Solve $an^2+bn+c=k^2$ over the integers.

I need to solve $$5n^2+14n+1=k^2$$ over integers $$n$$ and $$k$$. I was wondering if there is any general theory for solving diophantine equations of the form $$an^2+bn+c=k^2$$. For my specific case, I already found the first $$21$$ solutions.

$$(2,7);(5,14);(21,50);(42,97);(152,343);(296,665);(1050,2351);(2037,4558);(7205,16114);(13970,31241);(49392,110447);(95760,214129);(338546,757015);(656357,1467662);(2320437,5188658);(4498746,10059505);(15904520,35563591);(30834872,68948873);(109011210,243756479);(211345365,472582606);(747173957,1670731762)$$

After this I get overflow problems. I noticed that the sequence grows exponentially, so I wondered what the base is.
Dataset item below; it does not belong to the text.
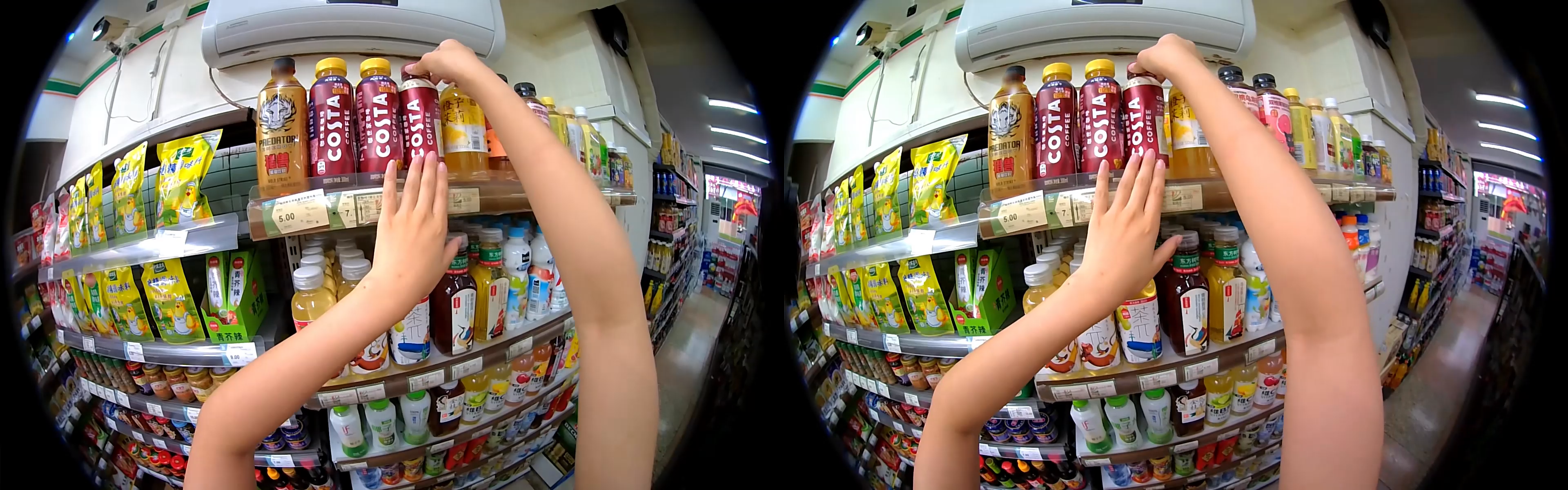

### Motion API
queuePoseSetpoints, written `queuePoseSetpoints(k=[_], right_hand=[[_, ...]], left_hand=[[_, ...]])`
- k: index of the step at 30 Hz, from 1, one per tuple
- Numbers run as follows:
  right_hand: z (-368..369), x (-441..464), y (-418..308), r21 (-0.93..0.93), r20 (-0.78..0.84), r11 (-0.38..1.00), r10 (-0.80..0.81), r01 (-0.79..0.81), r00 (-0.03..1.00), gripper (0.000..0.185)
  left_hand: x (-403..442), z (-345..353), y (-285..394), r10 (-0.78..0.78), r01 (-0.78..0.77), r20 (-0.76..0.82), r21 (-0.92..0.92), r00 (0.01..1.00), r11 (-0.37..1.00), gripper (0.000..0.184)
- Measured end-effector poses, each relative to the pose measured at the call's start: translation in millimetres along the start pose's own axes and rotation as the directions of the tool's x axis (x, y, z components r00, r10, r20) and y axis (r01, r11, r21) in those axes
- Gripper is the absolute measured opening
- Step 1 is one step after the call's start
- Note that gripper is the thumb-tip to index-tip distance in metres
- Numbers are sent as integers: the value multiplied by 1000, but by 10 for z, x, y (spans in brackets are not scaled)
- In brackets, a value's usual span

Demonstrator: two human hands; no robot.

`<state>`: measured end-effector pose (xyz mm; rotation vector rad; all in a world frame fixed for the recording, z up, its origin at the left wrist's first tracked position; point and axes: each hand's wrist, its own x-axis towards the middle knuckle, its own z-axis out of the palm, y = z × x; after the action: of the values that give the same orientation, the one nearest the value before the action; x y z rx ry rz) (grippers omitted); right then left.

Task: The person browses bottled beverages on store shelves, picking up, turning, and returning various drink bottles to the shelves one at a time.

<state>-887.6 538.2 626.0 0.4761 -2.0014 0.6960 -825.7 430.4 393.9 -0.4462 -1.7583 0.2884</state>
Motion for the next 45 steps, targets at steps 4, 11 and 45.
queuePoseSetpoints(k=[4, 11, 45], right_hand=[[104, 78, 22, 8, 19, 1000, 16, -16, 1000, 43], [123, -15, -45, -58, -44, 996, 60, -62, 997, 56], [46, 40, 46, -148, -42, 989, -6, 0, 999, 66]], left_hand=[[6, 3, 3, 0, 0, 5, 8, 1000, 1000, 85], [3, -5, 5, -2, 2, 16, 3, 1000, 1000, 85], [5, 0, 10, 16, -16, 25, -5, 1000, 1000, 85]])
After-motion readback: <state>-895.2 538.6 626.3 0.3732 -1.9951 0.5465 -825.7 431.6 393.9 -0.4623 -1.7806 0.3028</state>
The ratio of terms seems to oscelate between $$1.939$$ and $$3.535$$. I then noticed that $$3.535\approx\frac52\sqrt{2}$$. Unfortunately I could not find a closed expression that is approximately $$1.939$$.
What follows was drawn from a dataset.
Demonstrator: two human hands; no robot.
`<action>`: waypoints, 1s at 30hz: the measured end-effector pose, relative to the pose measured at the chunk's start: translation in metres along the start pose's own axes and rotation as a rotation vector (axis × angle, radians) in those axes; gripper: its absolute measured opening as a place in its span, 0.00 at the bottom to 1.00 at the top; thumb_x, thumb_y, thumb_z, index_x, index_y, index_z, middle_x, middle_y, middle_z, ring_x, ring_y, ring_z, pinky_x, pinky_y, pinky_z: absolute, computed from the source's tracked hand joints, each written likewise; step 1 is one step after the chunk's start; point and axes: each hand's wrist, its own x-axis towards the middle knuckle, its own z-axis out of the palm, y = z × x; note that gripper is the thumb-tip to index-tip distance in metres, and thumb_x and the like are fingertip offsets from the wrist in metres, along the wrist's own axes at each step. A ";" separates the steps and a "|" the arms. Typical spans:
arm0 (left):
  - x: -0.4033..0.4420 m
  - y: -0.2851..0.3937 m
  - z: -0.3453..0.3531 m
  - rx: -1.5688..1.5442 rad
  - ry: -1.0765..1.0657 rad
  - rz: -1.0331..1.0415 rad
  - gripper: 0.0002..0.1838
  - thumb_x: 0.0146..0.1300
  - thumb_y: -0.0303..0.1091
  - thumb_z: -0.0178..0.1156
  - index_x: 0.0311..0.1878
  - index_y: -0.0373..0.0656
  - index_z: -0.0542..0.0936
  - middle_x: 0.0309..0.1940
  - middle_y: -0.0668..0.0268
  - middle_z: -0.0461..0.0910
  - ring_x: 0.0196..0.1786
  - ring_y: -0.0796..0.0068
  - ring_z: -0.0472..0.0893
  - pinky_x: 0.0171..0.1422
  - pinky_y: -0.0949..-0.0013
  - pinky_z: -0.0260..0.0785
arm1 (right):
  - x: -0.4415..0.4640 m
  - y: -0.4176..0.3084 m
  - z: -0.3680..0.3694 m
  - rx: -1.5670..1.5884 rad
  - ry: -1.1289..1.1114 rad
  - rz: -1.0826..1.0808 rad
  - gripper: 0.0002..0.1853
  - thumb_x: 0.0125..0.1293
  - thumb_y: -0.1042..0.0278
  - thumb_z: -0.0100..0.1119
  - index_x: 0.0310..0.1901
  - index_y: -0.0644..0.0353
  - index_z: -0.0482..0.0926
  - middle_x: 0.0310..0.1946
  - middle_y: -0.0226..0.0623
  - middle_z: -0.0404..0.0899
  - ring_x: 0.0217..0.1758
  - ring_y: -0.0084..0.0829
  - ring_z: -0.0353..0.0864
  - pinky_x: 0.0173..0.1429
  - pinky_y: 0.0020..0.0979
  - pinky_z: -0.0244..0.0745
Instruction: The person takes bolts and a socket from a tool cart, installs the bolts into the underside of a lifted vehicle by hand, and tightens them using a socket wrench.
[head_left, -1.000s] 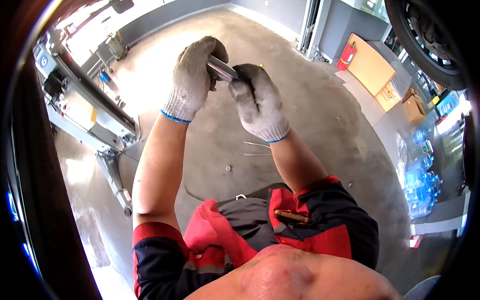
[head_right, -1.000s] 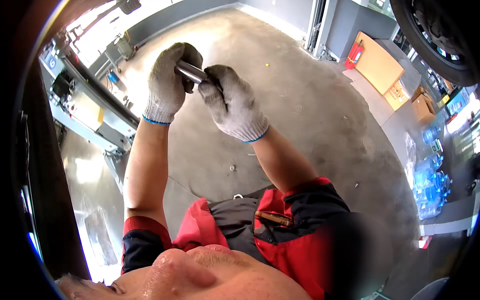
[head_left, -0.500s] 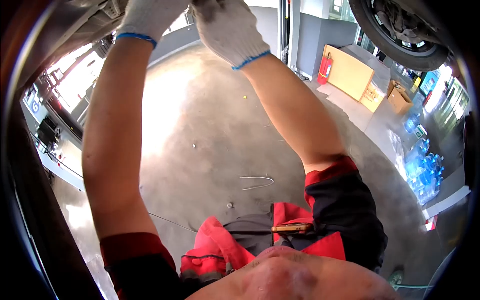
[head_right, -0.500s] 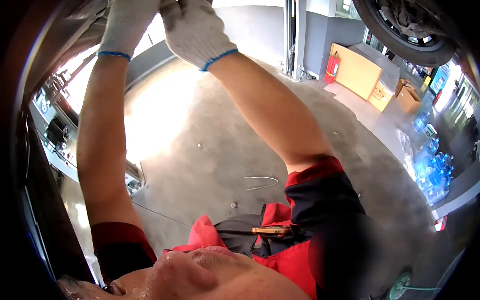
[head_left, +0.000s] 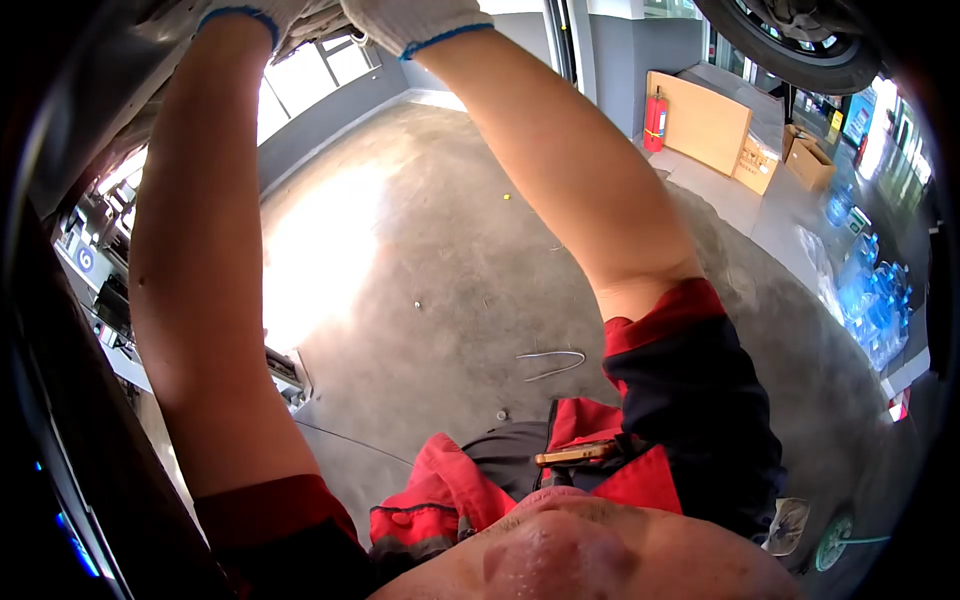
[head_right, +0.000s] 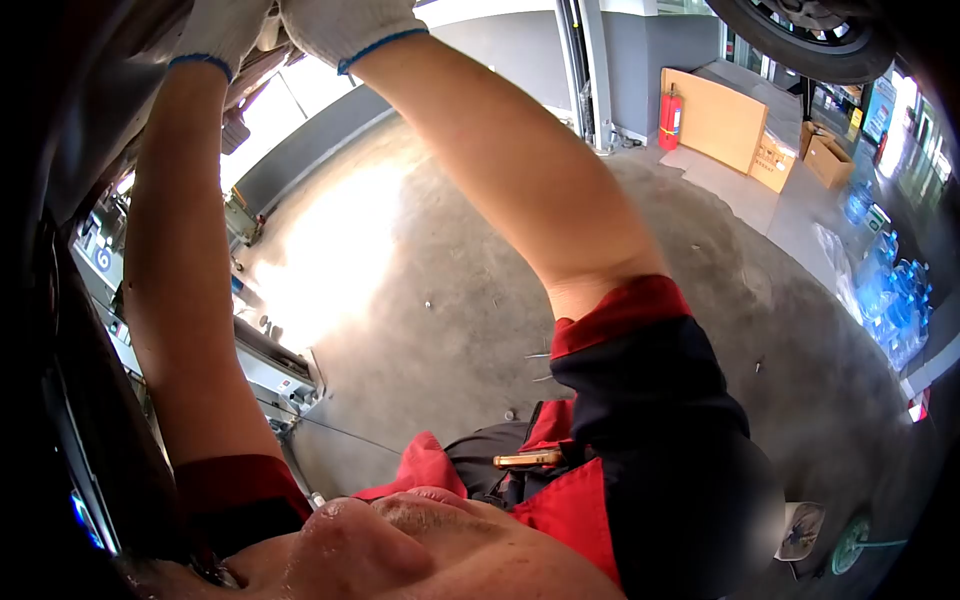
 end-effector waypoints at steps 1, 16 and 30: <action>0.003 0.000 -0.001 -0.004 -0.018 -0.023 0.14 0.74 0.33 0.53 0.57 0.45 0.82 0.45 0.49 0.85 0.41 0.53 0.86 0.47 0.57 0.79 | 0.005 -0.004 -0.011 0.164 -0.070 0.231 0.19 0.79 0.59 0.45 0.58 0.66 0.73 0.46 0.64 0.82 0.52 0.61 0.82 0.57 0.50 0.79; 0.001 0.025 -0.019 -0.968 0.166 -0.514 0.15 0.72 0.40 0.63 0.44 0.35 0.86 0.33 0.65 0.83 0.36 0.78 0.79 0.41 0.68 0.72 | 0.015 -0.027 -0.016 0.863 0.019 0.770 0.26 0.84 0.46 0.35 0.53 0.64 0.75 0.36 0.57 0.80 0.44 0.61 0.81 0.53 0.54 0.76; 0.007 0.018 -0.020 -0.494 0.036 -0.347 0.12 0.71 0.37 0.62 0.40 0.36 0.85 0.31 0.61 0.84 0.36 0.73 0.81 0.41 0.66 0.72 | 0.017 -0.018 -0.038 2.193 -0.156 1.122 0.19 0.86 0.51 0.36 0.46 0.54 0.74 0.26 0.31 0.77 0.18 0.25 0.67 0.22 0.27 0.64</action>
So is there a general way of solving such equations? And is there an obvious reason why the sequence grows exponentially?

Complete the square, and you get $$5 \left(n + \frac{7}{5}\right)^2 - \frac{44}{5} = k^2$$ or $$(5n+7)^2 - 44 = 5 k^2$$ With $$x = 5n+7$$, this is a Pell-type equation $$x^2 - 44 = 5 k^2$$ where you only want solutions where $$x \equiv 2 \mod 5$$.